Demeuré seul, Kléber négocie à El-Arich des conditions d'évacuation honorables avec l'amiral Smith. Mais la convention est dénoncée par l'amiral Keith. Kléber, alors, reprend la lutte et remporte une ultime victoire à Héliopolis, près du Caire, sur les troupes du grand vizir, le 20 mars 1800.

Il semble enfin en mesure de tenir le pays quand il est assassiné par un fanatique musulman le 14 juin 1800.

Le même jour, en Italie, à Marengo, un autre général, Desaix, mourra après avoir livré la victoire au Premier Consul, Napoléon Bonaparte. Preuve que le génie sans la chance ne vaut rien.
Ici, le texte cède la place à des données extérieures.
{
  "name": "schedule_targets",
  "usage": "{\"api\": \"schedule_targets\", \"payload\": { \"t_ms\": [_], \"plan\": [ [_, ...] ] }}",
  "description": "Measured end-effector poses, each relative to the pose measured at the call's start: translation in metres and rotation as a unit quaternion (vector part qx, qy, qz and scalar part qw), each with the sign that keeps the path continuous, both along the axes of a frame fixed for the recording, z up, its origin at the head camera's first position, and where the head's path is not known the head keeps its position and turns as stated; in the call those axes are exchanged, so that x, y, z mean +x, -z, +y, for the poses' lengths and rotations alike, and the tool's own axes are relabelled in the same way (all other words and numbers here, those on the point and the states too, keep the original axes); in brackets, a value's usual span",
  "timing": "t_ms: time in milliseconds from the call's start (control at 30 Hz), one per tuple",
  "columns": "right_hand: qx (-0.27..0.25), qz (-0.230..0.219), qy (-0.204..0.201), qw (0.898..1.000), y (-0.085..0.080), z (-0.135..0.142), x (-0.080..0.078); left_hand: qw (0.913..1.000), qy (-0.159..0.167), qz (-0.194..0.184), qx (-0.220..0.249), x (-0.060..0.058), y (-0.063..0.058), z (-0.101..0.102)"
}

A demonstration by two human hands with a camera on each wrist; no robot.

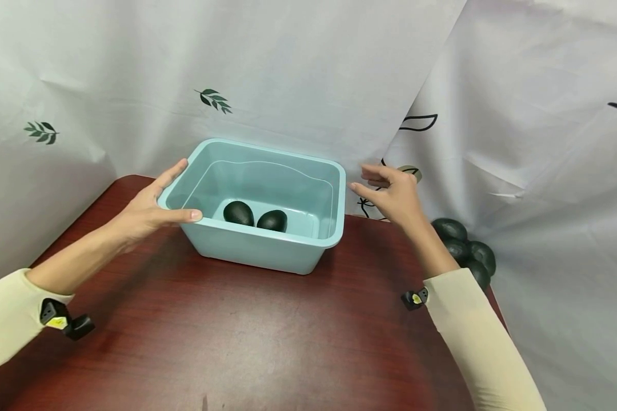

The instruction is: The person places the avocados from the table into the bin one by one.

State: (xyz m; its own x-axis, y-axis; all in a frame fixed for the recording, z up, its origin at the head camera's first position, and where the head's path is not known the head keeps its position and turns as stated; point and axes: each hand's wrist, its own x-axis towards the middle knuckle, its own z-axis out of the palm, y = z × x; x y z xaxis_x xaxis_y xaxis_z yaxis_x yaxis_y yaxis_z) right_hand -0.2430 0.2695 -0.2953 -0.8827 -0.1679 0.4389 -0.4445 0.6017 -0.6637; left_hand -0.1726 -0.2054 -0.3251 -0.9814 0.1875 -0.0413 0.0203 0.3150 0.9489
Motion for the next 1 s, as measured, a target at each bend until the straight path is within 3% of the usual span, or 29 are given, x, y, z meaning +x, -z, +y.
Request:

Le commandement est repris par le général Menou, rival de Kléber et médiocre stratège. Ce dernier, qui s’est converti à l’islam et marié à une Égyptienne, se fait appeler Abdallah-Jacques. Il lui appartiendra de liquider l’expédition d’Égypte.

Épilogue

Avec l’échec de l’expédition d’Orient, la puissance maritime française se trouve anéantie pour longtemps. Malte et Minorque sont désormais aux mains des Anglais, eux-mêmes alliés de Naples et de la «Sublime Porte», le gouvernement du sultan d'Istamboul.
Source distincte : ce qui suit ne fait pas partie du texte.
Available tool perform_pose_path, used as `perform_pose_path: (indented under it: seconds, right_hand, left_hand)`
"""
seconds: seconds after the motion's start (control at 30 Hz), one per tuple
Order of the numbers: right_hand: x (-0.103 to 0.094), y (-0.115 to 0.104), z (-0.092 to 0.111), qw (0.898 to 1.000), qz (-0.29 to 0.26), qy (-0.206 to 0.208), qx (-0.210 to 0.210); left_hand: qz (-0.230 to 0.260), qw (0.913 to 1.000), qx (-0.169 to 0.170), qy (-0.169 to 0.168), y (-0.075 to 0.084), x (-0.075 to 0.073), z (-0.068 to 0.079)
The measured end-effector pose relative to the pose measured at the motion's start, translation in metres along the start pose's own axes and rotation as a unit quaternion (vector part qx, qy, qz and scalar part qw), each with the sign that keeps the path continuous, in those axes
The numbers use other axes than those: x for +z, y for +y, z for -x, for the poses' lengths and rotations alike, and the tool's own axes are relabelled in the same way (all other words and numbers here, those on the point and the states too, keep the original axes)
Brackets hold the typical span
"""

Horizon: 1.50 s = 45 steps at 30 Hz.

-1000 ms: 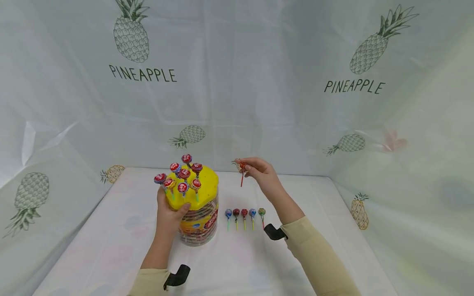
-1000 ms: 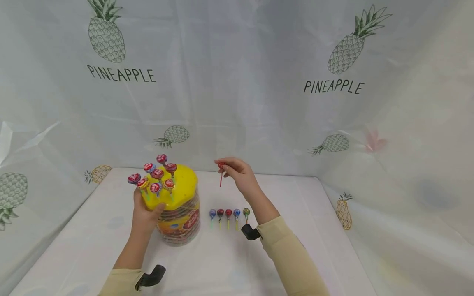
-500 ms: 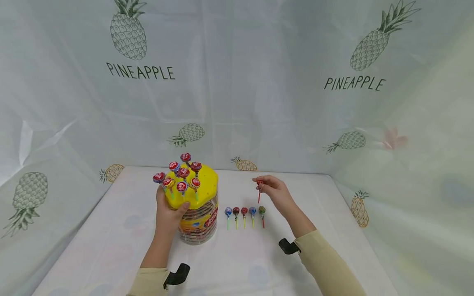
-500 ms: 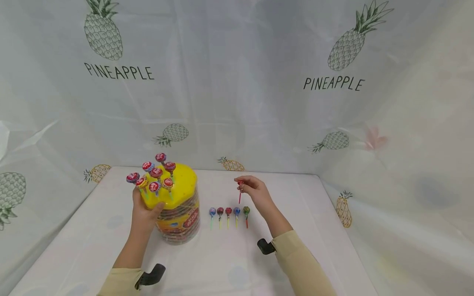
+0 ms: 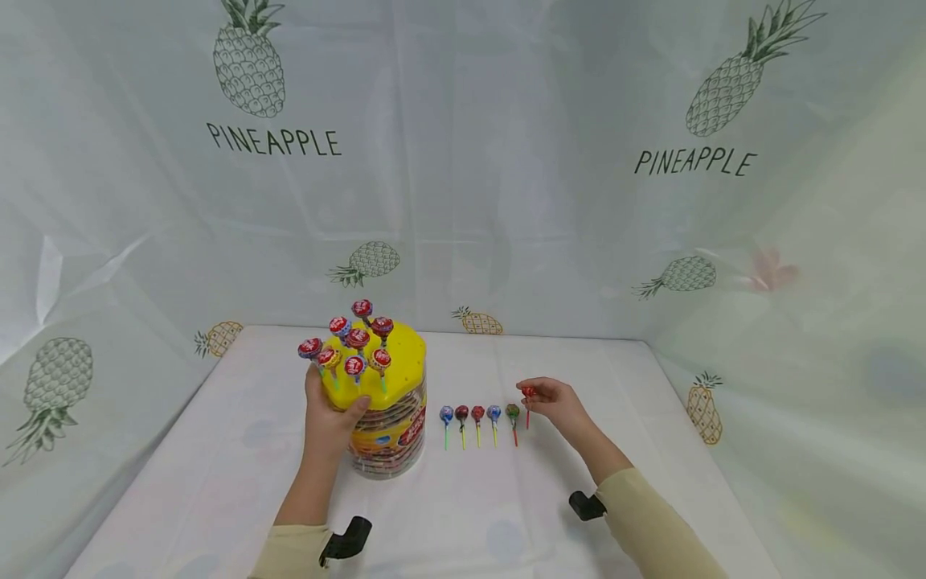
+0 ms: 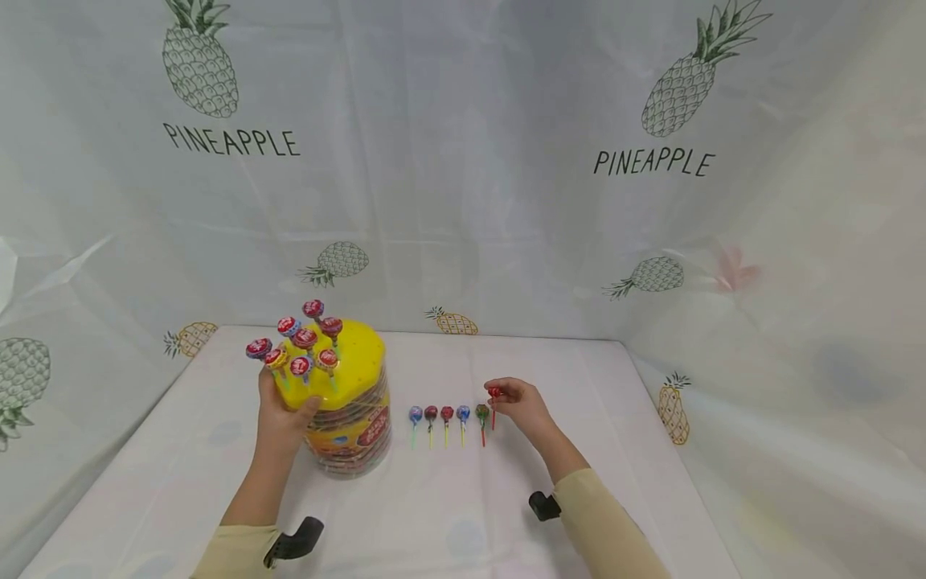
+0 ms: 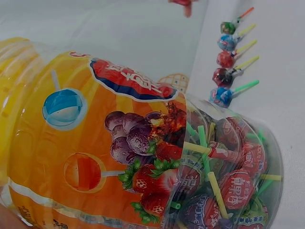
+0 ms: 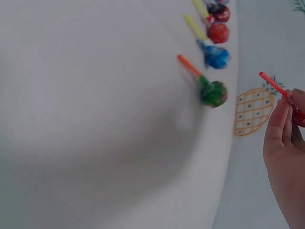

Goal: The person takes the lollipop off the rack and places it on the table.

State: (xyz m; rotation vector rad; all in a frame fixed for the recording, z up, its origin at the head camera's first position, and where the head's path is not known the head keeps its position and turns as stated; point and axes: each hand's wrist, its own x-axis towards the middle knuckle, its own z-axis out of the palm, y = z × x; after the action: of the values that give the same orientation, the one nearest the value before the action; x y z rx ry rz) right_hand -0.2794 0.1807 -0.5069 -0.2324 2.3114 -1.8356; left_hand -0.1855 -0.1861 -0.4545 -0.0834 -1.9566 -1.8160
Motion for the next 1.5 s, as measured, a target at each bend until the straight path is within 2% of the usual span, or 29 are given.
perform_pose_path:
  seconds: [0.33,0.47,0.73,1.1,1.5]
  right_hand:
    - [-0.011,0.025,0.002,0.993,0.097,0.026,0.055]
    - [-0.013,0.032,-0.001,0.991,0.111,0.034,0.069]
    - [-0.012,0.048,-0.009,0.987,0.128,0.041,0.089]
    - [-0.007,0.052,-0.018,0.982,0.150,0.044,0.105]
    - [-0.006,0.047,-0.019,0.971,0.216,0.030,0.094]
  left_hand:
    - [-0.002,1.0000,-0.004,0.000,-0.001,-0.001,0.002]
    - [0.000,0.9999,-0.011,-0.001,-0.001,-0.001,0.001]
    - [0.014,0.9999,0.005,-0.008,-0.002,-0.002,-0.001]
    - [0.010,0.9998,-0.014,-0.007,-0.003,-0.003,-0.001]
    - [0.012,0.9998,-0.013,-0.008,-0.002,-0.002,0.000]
Ànoter que la sultane Validé, du sérail de Topkapi, a pour nom de naissance Aimée du Buc de Rivery ; elle n'est autre qu'une lointaine cousine de Joséphine de Beauharnais, bientôt impératrice des Français.

Quant au Conseil impérial du tsar Paul Ier de Russie, il a pris l’incursion française en Orient comme un casus belli, fait occuper les Iles Ioniennes et formé un corps expéditionnaire sous le commandement d’un maréchal impétueux, le prince Souvorov, qui réussit en six mois à bouter les Français hors d’Italie.

De son côté, loin d’être abattu, Bonaparte, parvient à Paris en octobre 1799 en même temps que la nouvelle de son ultime succès à Aboukir. Il pardonne à Joséphine qui s'était accommodée de son absence dans les bras d'un brave soldat.

Il exécute le coup d'État du 18 brumaire de l’an VIII (9 novembre 1799). Il organise la prochaine campagne d’Italie et réussit par des compromis heureux à rassembler les Français épuisés par dix ans de guerre intérieure et extérieure.

Le mamelouk Roustan couchera désormais à l’entrée de la tente du Premier Consul, lequel restera fidèle aux chevaux arabes. Le chirurgien Larrey et bien des officiers supérieurs qui ont commencé leur carrière en Égypte (Desaix, Lannes, Murat, Junot, Marmont) prendront figure de légende.



 < La pierre de Rosette permettra à Champollion de déchiffrer les hiéroglyphes >

Quant aux savants d'Égypte, ils s’emploieront à mettre en valeur les découvertes réalisées dans ce pays mythique... malgré la perte de la pierre de Rosette confisquée par l’Anglais. C’est ainsi que Vivant Denon publiera en 1802 un Voyage dans la haute et basse Egypte, textes et dessins qui fera référence pour un siècle.

En Égypte même, le prestige des Français sera porté au zénith par le génie de Champollion et l’œuvre de l'École du Caire, et aussi en raison du protectorat imposé plus tard par l'Angleterre.

Bibliographie

On peut lire le petit ouvrage illustré et très didactique de Laure Murat et Nicolas Weill: L'expédition d'Égypte (Gallimard Jeunesse).